Records from a dataset:
__________

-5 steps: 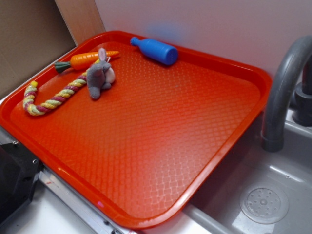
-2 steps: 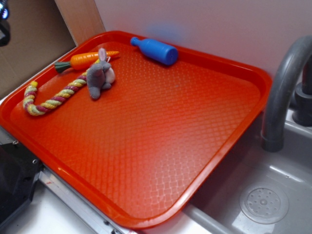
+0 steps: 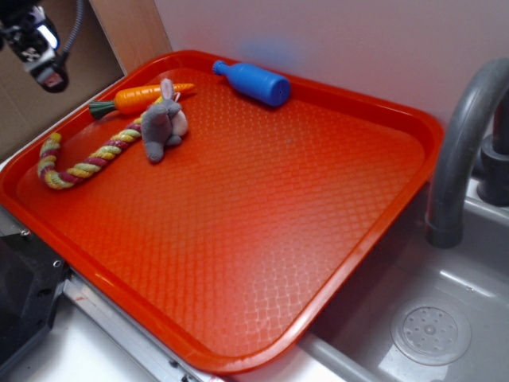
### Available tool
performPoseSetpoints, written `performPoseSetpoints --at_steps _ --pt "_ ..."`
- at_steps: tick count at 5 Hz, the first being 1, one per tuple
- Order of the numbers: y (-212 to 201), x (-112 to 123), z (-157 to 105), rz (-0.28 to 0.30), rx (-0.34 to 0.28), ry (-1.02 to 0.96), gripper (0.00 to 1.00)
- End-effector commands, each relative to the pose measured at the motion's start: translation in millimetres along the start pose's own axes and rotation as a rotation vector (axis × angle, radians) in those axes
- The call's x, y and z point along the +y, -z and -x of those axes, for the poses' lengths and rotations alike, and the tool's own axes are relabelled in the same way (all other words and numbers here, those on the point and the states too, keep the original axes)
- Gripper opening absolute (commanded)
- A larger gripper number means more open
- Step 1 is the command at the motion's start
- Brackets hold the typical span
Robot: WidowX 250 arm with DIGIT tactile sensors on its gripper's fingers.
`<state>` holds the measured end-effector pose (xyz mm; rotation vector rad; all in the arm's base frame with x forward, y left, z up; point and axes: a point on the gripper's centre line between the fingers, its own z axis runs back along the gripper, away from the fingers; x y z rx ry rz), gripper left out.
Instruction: Grab the carrot.
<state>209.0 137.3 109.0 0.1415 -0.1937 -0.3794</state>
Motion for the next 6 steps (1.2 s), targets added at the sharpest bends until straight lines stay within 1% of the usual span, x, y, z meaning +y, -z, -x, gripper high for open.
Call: performPoseSetpoints --at_steps 1,2,3,4,5,6 --pt "24 19 -41 -0.075 -0.015 0.145 1.00" --pt "39 15 -50 -0.067 -0.012 0.188 1.00" --pt "62 18 -52 -0.019 0.000 0.204 1.00" --pt "77 19 -50 -0.023 0.042 0.205 1.00" --pt "91 16 -49 -0.006 0.078 0.228 1.00" --pt "98 9 -48 0.029 0.071 0.265 0.00"
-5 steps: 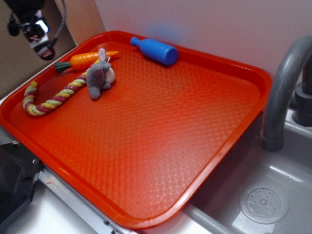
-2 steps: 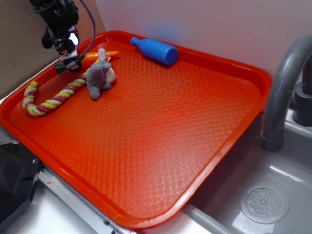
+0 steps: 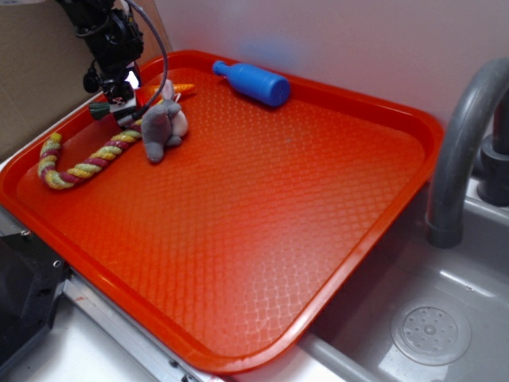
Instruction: Grab the carrot.
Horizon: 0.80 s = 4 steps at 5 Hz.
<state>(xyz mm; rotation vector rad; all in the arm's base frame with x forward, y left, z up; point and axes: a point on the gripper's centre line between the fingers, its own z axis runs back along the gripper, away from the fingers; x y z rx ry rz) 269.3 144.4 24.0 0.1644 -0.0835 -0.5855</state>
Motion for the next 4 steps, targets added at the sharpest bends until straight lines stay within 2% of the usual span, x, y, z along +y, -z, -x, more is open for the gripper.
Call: performPoseSetpoints --at_steps 1,2,3,4 --pt "1 -3 -9 0.017 -0.023 0.039 0.00" --pt "-6 -4 -6 0.004 -0.007 0.021 0.00" --pt "-50 -7 -1 -0.079 0.111 -0.134 0.00" --pt "-89 -15 -3 -0.190 0.215 -0.262 0.00"
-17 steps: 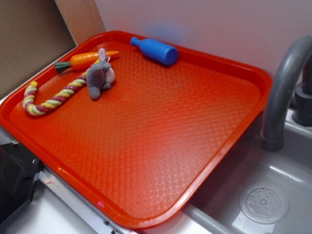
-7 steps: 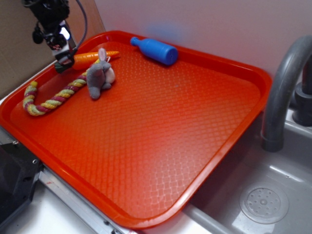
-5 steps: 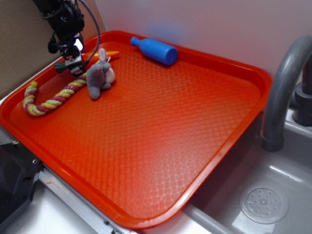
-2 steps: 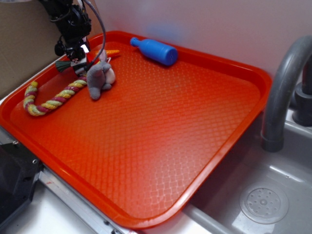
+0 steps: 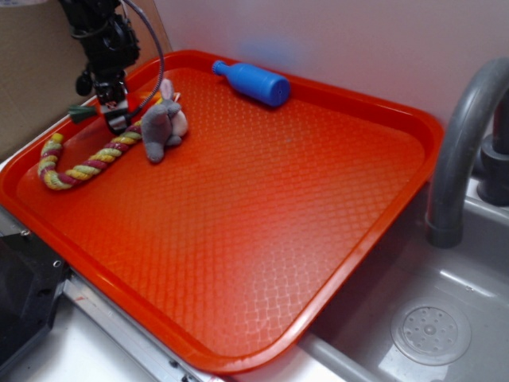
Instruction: Grab the carrot.
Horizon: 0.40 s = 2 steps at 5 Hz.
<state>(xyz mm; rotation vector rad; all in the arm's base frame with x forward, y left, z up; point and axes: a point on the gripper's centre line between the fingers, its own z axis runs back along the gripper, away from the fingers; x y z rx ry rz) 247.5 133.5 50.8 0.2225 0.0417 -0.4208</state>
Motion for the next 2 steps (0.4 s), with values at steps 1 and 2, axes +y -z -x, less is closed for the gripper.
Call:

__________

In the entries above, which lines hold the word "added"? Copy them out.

Motion for the next 6 steps (1.2 s), targets added at the sharpest bends until straight lines stay within 1% of the usual span, x, y, z meaning +y, -z, -x, gripper high for open.
Motion for the next 4 steps, targets added at the sharpest bends until straight lines stay within 2% of the usual span, x, y, z along +y, -z, -x, more is open for the gripper.

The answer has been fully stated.